TASK DIRECTIONS
Retype the lines below exactly, but only those from the line that has "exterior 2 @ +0" through the line that has "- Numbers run". Omit every picture.

**** INFORMATION PROVIDED ****

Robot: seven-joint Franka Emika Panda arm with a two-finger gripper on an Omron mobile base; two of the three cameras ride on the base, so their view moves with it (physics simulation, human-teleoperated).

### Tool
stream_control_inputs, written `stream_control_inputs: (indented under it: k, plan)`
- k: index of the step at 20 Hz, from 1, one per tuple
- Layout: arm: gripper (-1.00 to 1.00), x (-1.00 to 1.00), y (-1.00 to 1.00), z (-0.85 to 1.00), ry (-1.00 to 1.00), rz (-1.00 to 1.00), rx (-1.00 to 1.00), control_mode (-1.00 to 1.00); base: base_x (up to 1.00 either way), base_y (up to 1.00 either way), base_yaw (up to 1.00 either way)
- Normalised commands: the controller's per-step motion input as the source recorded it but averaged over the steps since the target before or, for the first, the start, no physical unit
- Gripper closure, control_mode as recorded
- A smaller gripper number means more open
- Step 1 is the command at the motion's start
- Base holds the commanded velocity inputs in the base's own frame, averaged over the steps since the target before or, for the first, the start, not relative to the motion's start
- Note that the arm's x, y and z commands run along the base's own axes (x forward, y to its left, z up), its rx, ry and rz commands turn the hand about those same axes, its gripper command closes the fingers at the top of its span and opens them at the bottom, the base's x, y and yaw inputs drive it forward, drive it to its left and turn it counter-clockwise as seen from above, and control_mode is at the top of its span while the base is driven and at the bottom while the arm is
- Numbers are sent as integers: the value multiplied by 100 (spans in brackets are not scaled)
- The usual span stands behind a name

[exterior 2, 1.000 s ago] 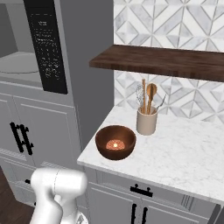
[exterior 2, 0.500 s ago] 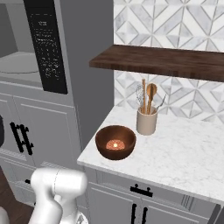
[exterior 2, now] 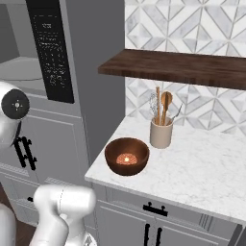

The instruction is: Open the microwave, place the bowl with waffle inside the microwave, then close the microwave door and turn it on.

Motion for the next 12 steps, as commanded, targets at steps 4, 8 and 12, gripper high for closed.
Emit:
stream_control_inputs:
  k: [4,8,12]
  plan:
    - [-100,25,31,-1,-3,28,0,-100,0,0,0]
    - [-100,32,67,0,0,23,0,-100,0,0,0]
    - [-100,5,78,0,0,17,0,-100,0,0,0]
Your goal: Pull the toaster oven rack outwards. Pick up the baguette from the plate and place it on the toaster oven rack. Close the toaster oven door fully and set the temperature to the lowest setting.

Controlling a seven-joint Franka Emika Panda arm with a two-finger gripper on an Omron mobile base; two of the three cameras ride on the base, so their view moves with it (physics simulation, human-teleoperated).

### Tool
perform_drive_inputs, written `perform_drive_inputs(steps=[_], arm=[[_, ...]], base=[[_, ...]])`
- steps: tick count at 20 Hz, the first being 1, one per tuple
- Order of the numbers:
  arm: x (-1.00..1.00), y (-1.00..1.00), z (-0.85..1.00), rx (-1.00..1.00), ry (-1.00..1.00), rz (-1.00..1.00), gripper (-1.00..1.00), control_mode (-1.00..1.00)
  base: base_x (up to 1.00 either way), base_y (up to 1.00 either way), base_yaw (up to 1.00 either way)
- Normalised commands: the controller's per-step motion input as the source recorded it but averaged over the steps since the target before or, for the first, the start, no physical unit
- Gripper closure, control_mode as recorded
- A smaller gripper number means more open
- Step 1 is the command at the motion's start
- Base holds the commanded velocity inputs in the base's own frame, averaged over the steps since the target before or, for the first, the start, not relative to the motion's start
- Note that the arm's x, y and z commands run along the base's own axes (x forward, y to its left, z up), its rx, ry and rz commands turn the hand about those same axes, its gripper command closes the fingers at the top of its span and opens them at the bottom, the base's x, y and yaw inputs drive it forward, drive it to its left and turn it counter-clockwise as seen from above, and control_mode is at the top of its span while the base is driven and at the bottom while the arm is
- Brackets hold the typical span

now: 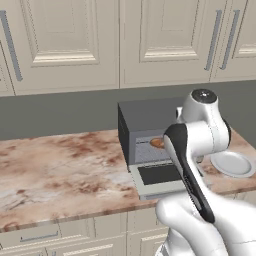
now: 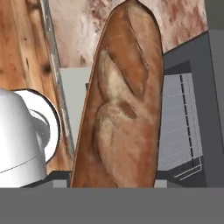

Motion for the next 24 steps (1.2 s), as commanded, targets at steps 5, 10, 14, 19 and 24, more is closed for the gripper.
perform_drive_inputs(steps=[5, 10, 14, 19, 24], arm=[[0.35, -0.23, -0.11, 0.00, 0.00, 0.20, 1.00, -1.00], [0.24, -0.14, -0.30, 0.00, 0.00, 0.17, 1.00, -1.00], [0.25, 0.00, -0.39, 0.00, 0.00, 0.09, 1.00, -1.00], [0.29, -0.02, -0.32, 0.00, 0.00, 0.04, 1.00, -1.00], [0.27, -0.06, -0.29, 0.00, 0.00, 0.02, 1.00, -1.00]], base=[[0.00, 0.00, 0.00], [0.00, 0.00, 0.00], [0.00, 0.00, 0.00], [0.00, 0.00, 0.00], [0.00, 0.00, 0.00]])
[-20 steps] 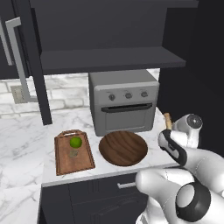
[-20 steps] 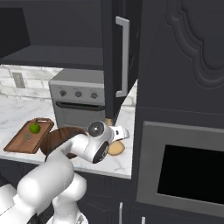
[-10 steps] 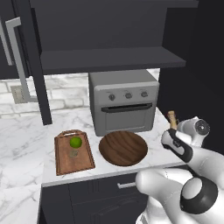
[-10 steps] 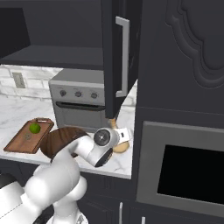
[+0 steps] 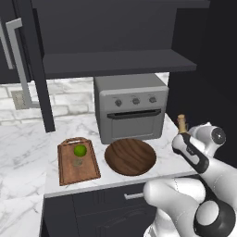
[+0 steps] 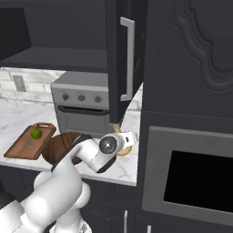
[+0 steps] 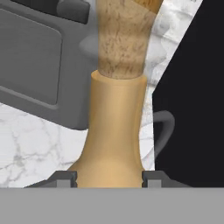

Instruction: Open the cabinet. Place the bowl and condiment on the counter. Then place the lime and garlic on the cutting board.

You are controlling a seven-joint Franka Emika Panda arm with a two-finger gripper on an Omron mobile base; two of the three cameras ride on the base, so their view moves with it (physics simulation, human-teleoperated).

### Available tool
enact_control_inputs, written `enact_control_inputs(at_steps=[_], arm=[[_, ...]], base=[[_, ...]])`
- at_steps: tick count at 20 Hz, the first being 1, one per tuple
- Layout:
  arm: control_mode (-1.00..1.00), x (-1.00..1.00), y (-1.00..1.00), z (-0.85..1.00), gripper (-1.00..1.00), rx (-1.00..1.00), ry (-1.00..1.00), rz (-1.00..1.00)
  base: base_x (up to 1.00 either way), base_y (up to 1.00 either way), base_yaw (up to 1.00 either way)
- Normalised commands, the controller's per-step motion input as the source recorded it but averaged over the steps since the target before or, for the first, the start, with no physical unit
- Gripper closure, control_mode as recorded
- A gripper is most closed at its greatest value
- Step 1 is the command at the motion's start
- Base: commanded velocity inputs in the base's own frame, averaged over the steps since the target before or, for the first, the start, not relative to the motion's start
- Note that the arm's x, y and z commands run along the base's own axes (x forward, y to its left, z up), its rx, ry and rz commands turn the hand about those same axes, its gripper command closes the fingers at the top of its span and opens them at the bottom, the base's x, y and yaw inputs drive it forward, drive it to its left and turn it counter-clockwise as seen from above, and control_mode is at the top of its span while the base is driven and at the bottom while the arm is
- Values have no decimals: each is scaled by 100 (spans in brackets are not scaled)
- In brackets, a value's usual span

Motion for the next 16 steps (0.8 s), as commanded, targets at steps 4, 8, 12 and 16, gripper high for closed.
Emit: enact_control_inputs(at_steps=[4, 8, 12, 16], arm=[[-100, 0, 52, -70, 100, 0, 0, 0], [-100, 0, 45, -77, 100, 0, 0, 0], [-100, 0, 37, -83, 100, 0, -1, 0], [-100, 0, 33, -76, 100, 0, -10, 0]], base=[[0, 0, 0], [0, 0, 0], [0, 0, 0], [0, 0, 0]])
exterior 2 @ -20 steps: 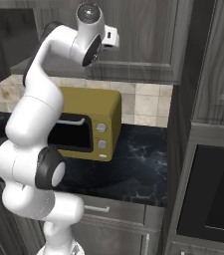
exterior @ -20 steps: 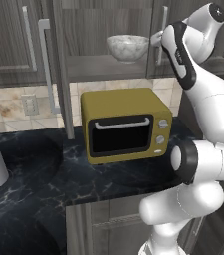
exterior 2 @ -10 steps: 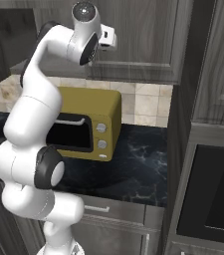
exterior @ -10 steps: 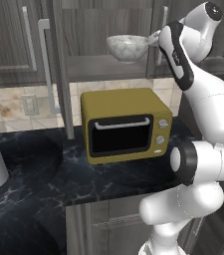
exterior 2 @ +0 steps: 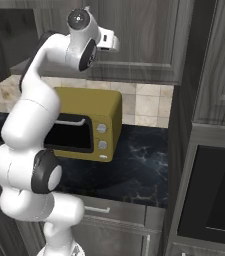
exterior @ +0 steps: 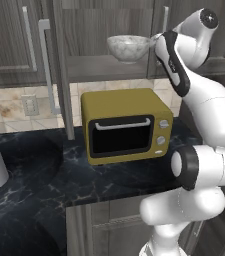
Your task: Move the bowls from the cabinet to the plates on the dining table.
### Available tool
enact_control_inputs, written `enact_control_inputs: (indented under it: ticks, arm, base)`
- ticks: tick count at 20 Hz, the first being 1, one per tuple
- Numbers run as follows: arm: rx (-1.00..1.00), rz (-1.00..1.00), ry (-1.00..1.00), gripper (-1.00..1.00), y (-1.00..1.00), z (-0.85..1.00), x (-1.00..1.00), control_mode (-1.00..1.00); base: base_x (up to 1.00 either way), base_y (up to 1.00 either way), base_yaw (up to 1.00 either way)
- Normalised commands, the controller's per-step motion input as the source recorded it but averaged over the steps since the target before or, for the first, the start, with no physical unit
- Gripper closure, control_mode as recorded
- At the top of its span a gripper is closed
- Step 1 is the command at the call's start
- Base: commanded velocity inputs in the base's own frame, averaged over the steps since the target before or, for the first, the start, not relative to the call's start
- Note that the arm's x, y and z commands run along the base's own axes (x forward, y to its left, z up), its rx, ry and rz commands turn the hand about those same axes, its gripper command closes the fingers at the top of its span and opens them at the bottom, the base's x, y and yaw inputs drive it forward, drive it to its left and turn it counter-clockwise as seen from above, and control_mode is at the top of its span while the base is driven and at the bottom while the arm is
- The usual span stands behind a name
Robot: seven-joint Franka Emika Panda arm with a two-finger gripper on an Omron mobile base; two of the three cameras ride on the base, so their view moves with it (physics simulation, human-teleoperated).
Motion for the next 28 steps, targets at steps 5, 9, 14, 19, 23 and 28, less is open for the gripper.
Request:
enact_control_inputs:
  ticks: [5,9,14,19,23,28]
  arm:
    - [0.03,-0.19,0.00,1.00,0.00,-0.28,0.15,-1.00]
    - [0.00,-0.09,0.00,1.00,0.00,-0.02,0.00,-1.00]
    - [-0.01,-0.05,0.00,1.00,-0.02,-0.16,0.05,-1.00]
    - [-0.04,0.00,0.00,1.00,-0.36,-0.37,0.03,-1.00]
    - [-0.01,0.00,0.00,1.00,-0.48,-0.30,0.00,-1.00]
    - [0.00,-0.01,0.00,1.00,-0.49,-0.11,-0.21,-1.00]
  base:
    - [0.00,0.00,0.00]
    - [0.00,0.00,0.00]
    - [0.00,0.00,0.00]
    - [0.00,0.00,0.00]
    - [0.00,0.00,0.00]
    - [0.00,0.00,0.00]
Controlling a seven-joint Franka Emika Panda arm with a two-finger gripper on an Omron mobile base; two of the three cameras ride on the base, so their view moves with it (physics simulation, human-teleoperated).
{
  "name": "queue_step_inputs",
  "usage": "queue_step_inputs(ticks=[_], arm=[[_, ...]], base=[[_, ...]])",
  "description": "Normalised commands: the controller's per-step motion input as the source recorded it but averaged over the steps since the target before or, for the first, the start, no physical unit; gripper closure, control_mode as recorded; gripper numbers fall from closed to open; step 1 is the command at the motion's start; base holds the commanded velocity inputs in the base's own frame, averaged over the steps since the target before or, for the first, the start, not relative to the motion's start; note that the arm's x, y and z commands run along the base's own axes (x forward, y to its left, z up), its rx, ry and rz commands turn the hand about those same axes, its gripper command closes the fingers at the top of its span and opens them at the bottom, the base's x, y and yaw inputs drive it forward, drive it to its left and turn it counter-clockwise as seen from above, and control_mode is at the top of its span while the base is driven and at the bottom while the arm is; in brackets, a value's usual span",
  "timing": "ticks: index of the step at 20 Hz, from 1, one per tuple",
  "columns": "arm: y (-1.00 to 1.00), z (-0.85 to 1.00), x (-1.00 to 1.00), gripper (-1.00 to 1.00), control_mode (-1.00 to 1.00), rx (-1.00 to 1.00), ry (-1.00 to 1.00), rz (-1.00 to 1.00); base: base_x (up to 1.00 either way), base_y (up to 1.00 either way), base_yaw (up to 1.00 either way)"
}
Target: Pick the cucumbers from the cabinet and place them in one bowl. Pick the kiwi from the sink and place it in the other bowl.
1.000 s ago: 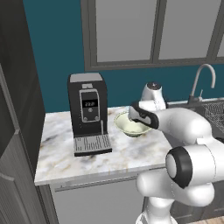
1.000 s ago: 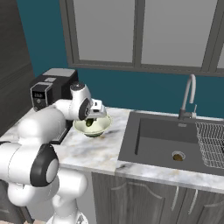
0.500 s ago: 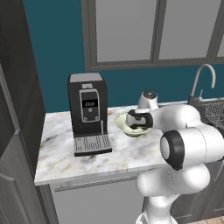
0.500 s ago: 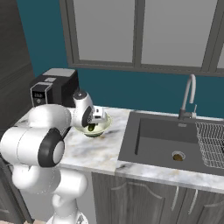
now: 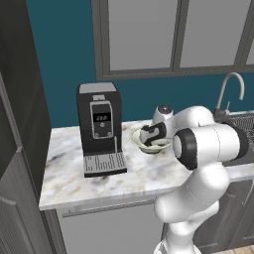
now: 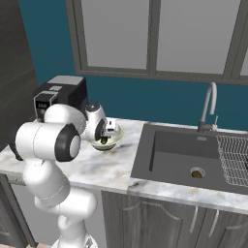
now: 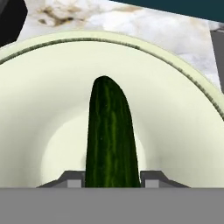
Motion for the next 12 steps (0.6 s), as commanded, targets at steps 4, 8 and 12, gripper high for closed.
queue_step_inputs(ticks=[4,8,12], arm=[[0.00,-0.36,0.15,-1.00,-1.00,0.02,0.02,0.00],[0.00,-0.20,-0.04,-1.00,-1.00,0.01,0.00,-0.01],[0.14,-0.02,-0.15,-1.00,-1.00,0.01,0.01,-0.04]], base=[[0.00,0.00,0.00],[0.00,0.00,0.00],[0.00,0.00,0.00]])
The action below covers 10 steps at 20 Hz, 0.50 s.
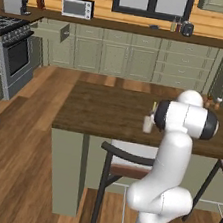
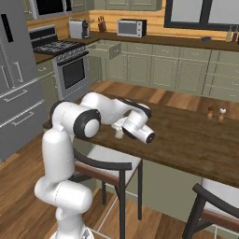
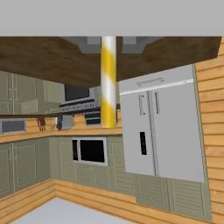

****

OUTPUT
exterior 2 @ +0 steps: 
exterior @ +0 steps: 
Your task: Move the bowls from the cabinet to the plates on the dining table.
### Available tool
enact_control_inputs, written `enact_control_inputs: (indented under it: ticks, arm, base)`
- ticks: tick count at 20 Hz, the first being 1, one per tuple
- Numbers run as follows: arm: rx (-1.00..1.00), rz (-1.00..1.00), ry (-1.00..1.00), gripper (-1.00..1.00), y (-1.00..1.00), z (-0.85..1.00), x (-1.00..1.00), control_mode (-1.00..1.00); base: base_x (up to 1.00 either way), base_y (up to 1.00 either way), base_yaw (up to 1.00 either way)

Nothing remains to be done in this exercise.